[BUG] Simpcity added captcha to login, breaking SC scraping

wdos3 commented 1 year ago

Version information: Python 3.9.12, Windows 11

As mentioned above, simpcity scrape doesn't work, and bunkrr seems like it's blocked:

Simpcity simply returns an error message for the entire URL, possibly because it's simpcity.su instead of .st (though I am not sure whether that's the real reason, or the site has banned scraping, or traffic restrictions)
bunkrr seems to also suffer from traffic restrictions, as videos can be manually downloaded through the website instead of a scraper. If it helps, the scraped video returns the error twice (for example, it repeated "Error: https://bunkrr.su/v/0he0shdwyaj7wrz8pxc1j_source-FsDxNZEs.mp4" twice instead of only once)
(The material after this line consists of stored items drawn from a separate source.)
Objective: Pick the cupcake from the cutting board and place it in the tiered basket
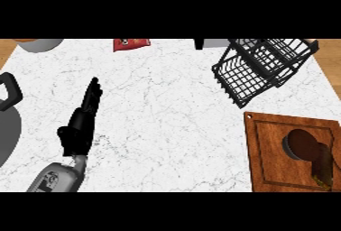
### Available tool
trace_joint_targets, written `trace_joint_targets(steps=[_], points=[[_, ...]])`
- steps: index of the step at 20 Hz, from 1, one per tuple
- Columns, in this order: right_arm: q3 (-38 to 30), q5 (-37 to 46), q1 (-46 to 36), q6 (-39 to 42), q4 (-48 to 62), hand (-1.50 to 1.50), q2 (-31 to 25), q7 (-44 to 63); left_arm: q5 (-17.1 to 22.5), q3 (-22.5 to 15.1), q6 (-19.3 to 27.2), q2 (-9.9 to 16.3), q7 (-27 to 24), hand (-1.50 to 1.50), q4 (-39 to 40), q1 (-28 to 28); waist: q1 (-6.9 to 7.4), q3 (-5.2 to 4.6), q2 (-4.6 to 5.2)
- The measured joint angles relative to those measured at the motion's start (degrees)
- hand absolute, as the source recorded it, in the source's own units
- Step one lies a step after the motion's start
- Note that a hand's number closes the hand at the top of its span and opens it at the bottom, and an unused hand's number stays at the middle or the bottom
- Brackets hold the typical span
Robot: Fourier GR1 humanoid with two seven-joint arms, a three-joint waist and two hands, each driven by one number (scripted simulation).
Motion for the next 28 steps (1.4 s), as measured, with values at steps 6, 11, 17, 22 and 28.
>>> trace_joint_targets(steps=[6,11,17,22,28], points=[[-1.55,14.26,3.0,-4.26,-13.4,-1.5,-6.4,5.0,-0.48,-0.36,-0.32,-0.08,0.6,0.0,-0.59,-0.16,0.61,-0.08,0.2],[1.36,18.57,4.01,-7.65,-26.08,-1.5,-6.61,16.44,-1.68,-0.89,0.24,-1.02,1.47,0.0,-1.82,-0.27,1.13,-0.04,0.26],[6.19,19.51,0.52,-8.62,-34.61,-1.5,-5.97,30.12,-3.6,-0.98,0.11,-2.89,1.93,0.0,-2.1,0.05,1.54,0.03,0.35],[10.36,22.56,-2.93,-6.99,-37.74,-1.5,-4.19,36.5,-4.44,0.74,-1.33,-3.22,3.36,0.0,-2.54,-0.23,1.65,0.07,0.37],[16.86,24.21,-6.77,-5.75,-39.77,-1.5,-3.48,46.23,-5.94,1.09,-2.3,-4.18,3.25,0.0,-3.52,1.37,1.8,0.07,0.38]])
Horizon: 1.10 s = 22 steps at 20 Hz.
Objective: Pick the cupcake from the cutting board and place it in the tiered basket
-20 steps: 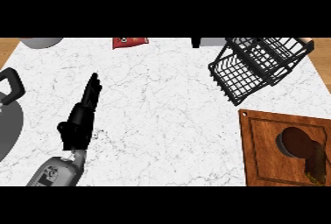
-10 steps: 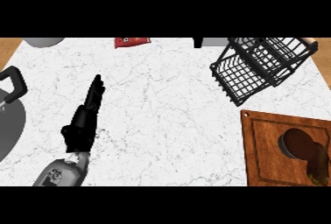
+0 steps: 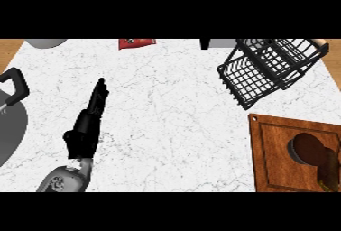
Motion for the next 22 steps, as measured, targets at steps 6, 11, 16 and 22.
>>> trace_joint_targets(steps=[6,11,16,22], points=[[1.87,5.55,-0.88,4.12,0.03,-1.5,3.58,1.99,-1.02,1.91,-1.76,-0.64,1.46,0.0,-0.06,-0.7,-0.23,0.03,-0.03],[2.32,10.93,-2.24,7.08,0.16,-1.5,6.0,1.65,-1.79,4.06,-3.17,-1.75,0.53,0.0,1.67,-1.57,-0.31,0.04,-0.02],[2.9,17.53,-3.28,9.6,2.64,-1.5,7.44,-2.18,-3.13,4.56,-3.86,-2.97,0.79,0.0,1.19,-1.2,-0.25,0.06,-0.04],[5.89,26.95,-4.51,10.97,3.83,-1.5,8.1,-9.7,-3.97,5.5,-5.05,-3.78,0.73,0.0,0.73,-0.32,-0.2,0.07,-0.04]])
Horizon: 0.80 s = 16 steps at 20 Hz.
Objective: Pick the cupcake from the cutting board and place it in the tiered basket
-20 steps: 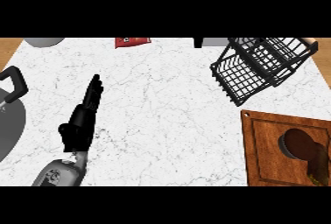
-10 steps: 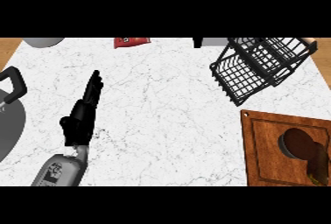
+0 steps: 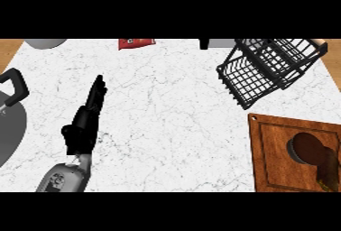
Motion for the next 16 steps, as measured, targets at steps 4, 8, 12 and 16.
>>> trace_joint_targets(steps=[4,8,12,16], points=[[2.85,7.92,-0.35,-2.32,1.0,-1.5,2.24,-4.01,-1.09,0.0,-0.29,-1.24,-0.7,0.0,0.02,0.83,0.01,0.0,0.0],[2.32,12.26,-0.78,-3.52,3.36,-1.5,3.67,-5.32,-1.3,1.17,-1.48,-0.92,-0.3,0.0,-1.11,1.5,-0.01,-0.01,0.0],[0.25,14.41,-0.83,-3.38,6.01,-1.5,4.43,-7.74,-1.9,1.69,-2.08,-1.75,-0.3,0.0,-1.24,1.93,-0.07,-0.02,-0.01],[0.17,16.54,-0.58,-3.47,8.49,-1.5,6.31,-9.89,-2.78,1.92,-2.71,-2.31,0.18,0.0,-1.98,2.7,-0.08,-0.01,-0.01]])
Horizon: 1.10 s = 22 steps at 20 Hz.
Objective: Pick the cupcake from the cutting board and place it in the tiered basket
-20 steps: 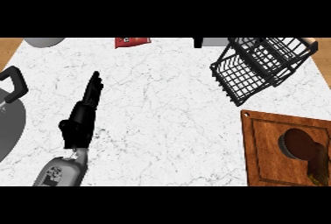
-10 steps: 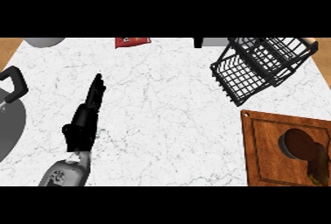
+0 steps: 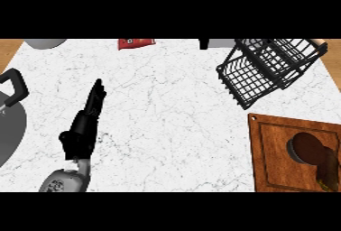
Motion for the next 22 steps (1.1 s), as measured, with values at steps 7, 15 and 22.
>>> trace_joint_targets(steps=[7,15,22], points=[[-0.03,4.57,0.91,-2.28,4.66,-1.5,1.95,-7.69,-1.2,1.46,-0.88,-1.58,-0.47,0.0,1.4,-1.17,-0.04,0.0,0.02],[1.28,7.96,-2.85,-2.41,8.61,-1.5,4.68,-9.87,-2.65,2.26,-2.16,-2.56,0.67,0.0,-0.85,-0.16,0.07,-0.03,0.01],[3.68,10.95,-4.11,-2.64,9.94,-1.5,8.12,-8.93,-3.97,2.72,-3.05,-3.16,1.28,0.0,-1.85,0.28,0.07,-0.03,0.02]])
Dev Note: SC is failing due to added captcha on the login page. A fix is in the works, but likely won't be quick to materialize.

Jules-WinnfieldX commented 1 year ago

So here's the gist.

Simpcity has turned on captcha verification for login. Nobody should be surprised that this breaks Cyberdrop-DL. I have a way around it but it's going to take a long time to implement.
Bunkrr completely removed the section of the page where I was previously able to get download links from. It's going to take a hot minute before I am able to get a new methodology working.

LuciferxR commented 1 year ago

This can't happen, then we won't be able to download anything else.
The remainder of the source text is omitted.